House Majority Leader and Party Whip Tom DeLay (R-TX) and Senate Majority Leader Bill Frist (R-TN) have been in the news frequently lately, but there is no shortage of other ethically challenged members among this nation's law makers. The "Citizens for Responsibility and Ethics in Washington" (CREW) have created a report summarizing 13 congressmen (10 representatives, 3 senators) besides DeLay, and including Frist who have violated various congressional ethics rules, federal laws, or regulations. Ironically, while DeLay has stepped down from his leadership position, his replacement Rep. Roy Blunt (R-MO) is included in the list of 13 ethically challenged. Of course, the list of names is just a start, because many Members of Congress have yet to be investigated thoroughly, including some connected to the indicted Republican lobbyist Jack Abranoff and the DeLay situation.

There are mechanisms in government, oversight committees for example, designed to examine these issues. The Federal Election Commission (FEC) is responsible for enforcing campaign finance laws via audits. Both the Senate Select Committee on Ethics and the House Committee on Standards of Official Conduct are responsible for oversight of congressional ethics and rules. Unfortunately, these committees have been reluctant to rigorously investigate their own members or to enforce the rules. A long term consequence of such malfeasance is a deteriorating democracy slipping into a corporatocracy with little or no public accountability.

A widely suggested solution to this problem of corrupt politics is to implement a policy for public funding of political campaigns. Such a policy would eliminate corporate donations made by exploiting loopholes in current campaign finance laws, and therefore remove their influence over the election process. Our elected officials would truly be beholden to their constituents because the taxpayers will 'own' the candidate.

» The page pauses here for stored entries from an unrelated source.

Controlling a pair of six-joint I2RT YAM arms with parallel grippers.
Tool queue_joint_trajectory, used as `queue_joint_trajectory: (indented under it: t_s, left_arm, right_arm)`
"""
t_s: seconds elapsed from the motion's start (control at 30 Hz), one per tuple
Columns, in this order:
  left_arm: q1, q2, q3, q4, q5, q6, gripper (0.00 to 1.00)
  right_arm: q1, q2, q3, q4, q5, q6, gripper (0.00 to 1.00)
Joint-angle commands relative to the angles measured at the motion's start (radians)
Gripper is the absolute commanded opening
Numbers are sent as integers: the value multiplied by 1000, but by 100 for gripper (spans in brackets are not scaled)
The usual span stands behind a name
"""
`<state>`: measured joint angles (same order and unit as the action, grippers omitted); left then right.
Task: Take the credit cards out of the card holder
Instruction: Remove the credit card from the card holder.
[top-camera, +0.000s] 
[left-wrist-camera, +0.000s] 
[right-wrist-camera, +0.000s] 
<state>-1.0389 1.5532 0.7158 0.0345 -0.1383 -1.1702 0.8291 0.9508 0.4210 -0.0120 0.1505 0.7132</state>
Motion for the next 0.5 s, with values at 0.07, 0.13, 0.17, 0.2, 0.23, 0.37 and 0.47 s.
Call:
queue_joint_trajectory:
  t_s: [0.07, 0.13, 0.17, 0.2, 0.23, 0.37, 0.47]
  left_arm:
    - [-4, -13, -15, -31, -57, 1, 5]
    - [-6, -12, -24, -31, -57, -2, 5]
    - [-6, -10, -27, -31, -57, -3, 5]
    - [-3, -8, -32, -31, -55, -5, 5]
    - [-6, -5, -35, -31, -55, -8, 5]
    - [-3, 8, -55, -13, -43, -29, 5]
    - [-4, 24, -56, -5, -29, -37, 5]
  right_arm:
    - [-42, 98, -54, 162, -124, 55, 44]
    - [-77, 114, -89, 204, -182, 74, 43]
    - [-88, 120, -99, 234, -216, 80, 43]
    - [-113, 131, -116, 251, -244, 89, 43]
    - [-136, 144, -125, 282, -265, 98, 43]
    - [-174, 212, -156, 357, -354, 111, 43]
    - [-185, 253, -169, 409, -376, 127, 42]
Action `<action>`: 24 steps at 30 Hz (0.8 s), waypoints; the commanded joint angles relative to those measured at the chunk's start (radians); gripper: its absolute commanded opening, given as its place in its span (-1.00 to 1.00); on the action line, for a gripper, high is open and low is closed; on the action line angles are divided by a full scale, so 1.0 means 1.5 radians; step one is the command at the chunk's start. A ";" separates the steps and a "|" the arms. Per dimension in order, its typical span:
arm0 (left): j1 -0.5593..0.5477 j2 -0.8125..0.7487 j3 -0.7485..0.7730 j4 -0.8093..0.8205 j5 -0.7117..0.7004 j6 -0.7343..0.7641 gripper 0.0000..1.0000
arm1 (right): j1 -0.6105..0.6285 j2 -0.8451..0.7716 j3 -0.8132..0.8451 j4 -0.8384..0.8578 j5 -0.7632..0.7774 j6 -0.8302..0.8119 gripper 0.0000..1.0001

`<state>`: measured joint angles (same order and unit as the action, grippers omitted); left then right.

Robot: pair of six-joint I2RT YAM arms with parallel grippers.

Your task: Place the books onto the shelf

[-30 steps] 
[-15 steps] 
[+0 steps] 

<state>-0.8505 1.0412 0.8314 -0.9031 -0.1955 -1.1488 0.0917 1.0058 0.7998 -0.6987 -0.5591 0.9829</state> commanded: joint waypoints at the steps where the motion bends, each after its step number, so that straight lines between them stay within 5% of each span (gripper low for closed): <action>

What DeLay allegedly did to circumvent Texas law which bans corporate donations to political campaigns resembled a money laundering scheme. Basically, corporate money was exchanged for individual donations to the Republican Party, which DeLay used to help expand his party's congressional power. Gerrymandering and redistricting in Texas to favor Republicans were just tools of the trade for DeLay, one of the most successful politicians when it comes to bringing in corporate control for the Republicans. Fortunately, his recent indictment has spurred new debate on moving towards some sort of public funding scheme for political campaigns.